By comparison, CH2 and NG were the most effective at controlling the weed species A. japonicas (Fig. 6d). Chemical weed control (CH2) was directly aimed at reducing the number of individual weeds before plant fructification to reduce seed rain, while removal of weed seeds with nets (NG) was directly aimed at reducing seed rain input after plant fructification. Because of the high buoyancy of A. japonicas seeds, the newly shattered seeds of A. japonicas can float on the water surface easily during irrigation events, which could facilitate their removal via tuck nets. In comparison with the CH2 treatment, efficient depletion of the weed seed bank (NG) was a better method of weed control, which indicated that removal of weed seeds with nets was a practical weed control method for the control of weed species whose seeds are floatable seeds (e.g., A. japonicas). Therefore, the removal of weed seeds via nets together with a single chemical weed control application (NG) can be used as an effective weed management regime under such conditions, especially for grassy weed control.

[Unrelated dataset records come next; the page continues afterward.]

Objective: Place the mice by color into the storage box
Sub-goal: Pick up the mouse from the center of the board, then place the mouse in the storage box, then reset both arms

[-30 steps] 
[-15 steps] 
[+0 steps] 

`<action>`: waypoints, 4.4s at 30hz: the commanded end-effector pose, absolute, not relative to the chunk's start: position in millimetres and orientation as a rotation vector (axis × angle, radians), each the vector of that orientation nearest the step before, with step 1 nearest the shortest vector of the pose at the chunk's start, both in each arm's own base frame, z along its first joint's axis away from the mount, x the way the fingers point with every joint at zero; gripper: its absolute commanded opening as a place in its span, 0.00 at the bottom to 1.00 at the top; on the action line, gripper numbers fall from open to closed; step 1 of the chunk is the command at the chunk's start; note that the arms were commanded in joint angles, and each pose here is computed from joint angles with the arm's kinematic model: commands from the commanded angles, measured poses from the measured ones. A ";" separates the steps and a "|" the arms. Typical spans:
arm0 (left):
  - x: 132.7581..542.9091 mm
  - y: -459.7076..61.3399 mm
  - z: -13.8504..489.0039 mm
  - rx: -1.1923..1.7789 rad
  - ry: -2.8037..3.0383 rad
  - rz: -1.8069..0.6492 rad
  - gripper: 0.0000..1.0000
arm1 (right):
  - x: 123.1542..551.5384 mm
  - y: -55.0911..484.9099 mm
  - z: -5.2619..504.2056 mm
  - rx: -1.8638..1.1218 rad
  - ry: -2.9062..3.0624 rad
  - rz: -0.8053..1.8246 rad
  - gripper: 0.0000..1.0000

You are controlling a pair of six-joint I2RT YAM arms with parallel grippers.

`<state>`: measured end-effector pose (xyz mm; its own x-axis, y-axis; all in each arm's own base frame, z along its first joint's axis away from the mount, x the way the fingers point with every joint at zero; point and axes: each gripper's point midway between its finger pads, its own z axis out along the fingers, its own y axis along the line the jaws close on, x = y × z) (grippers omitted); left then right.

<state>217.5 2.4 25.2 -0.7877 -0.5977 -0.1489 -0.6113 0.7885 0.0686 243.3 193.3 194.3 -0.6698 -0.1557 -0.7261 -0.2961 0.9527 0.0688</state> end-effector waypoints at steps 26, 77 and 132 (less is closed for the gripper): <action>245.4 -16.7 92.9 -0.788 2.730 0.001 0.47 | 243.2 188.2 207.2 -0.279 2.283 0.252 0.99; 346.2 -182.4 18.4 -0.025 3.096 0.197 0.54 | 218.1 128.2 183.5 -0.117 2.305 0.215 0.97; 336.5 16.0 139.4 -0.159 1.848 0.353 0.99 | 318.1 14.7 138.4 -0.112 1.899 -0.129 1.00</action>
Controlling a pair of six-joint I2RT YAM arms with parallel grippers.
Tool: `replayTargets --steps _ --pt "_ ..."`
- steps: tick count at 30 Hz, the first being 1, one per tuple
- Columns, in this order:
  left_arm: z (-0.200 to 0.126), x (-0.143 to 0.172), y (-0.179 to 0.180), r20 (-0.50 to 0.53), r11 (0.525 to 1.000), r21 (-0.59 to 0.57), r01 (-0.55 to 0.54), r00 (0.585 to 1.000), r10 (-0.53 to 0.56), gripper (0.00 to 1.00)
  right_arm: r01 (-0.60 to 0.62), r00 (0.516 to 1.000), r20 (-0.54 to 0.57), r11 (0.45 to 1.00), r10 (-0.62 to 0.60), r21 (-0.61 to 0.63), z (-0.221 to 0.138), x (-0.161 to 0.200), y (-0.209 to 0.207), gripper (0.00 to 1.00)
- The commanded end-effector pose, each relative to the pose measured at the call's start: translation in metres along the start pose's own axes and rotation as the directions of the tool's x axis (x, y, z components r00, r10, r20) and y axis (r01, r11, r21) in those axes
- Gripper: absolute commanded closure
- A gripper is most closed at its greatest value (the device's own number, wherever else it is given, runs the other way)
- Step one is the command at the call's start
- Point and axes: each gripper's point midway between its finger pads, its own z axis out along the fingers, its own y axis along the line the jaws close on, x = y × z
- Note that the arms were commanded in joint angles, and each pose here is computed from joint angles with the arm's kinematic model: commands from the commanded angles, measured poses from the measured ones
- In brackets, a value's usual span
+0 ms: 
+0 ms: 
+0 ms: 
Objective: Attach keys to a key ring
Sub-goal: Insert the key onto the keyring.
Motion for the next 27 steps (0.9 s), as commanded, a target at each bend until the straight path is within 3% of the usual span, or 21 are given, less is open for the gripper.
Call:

In practice, the choice of weed control strategies that require additional chemical weed control, ecological weed control, or IWM practices is based on the weed population density. The population density of dominant grassy weed species such as A. japonicas and B. syzigachne in winter wheat fields can be considered an indication of the choice of weed control strategies. If the A. japonicas density is extremely high (more than 60 individuals m-2), two applications of chemical weed control would be more effective the following year, and ecological weed control should be added. After 3 years, the weed density would be controllable with chemicals together with the removal of floating weed seeds by nets. If the density of A. japonicas is between 40 and 60 individuals m-2, single chemical control applications together with removal of floating weed seeds by nets would be effective. If the weed density decreases further (less than 40 individuals m-2), ecological weed control alone could be enough to mitigate weed infestation, and the weed seed bank would be maintained at a small size.

The use of ecological measures that target the weed seed bank in the soil and minimize the size of the seed bank, such as the removal of weed seeds with nets, to control weeds may become more relevant in the future because of concerns about environmental pollution and because of sustainable agricultural development. Incorporating ecological measures as part of IWM strategies has great potential to reduce both herbicide applications and labor input. In general, the number of herbicide applications can be reduced by at least one (approximately 1000 g ha-1) during the rice growing season each year, and the working time needed for weed control could be reduced by at least 30 hours ha-1. As a result, the cost of rice production would be greatly reduced, and food safety would be ensured.

4 Conclusion

This study, for the first time, developed two simple measures (seed interception and floating seed removal) to ecologically deplete the weed seed bank under a wheat-rice cropping system. Integrating the measures with conventional herbicide weed control could allow a reduction in the frequency of herbicide applications while sustainably reducing weed infestation levels. On the basis of the study results, we can conclude that a basic understanding of both seed bank dynamics and species composition allows farm managers to implement effective weed management practices that (1) optimize chemical weed control methods, (2) lower agrichemical use and input costs, (3) contribute to IWM, and (4) increase profits. Although the quantitative analysis results may be site specific and species specific, the general concept should be applicable to many other annual weed species and sites throughout rice-wheat cropping systems.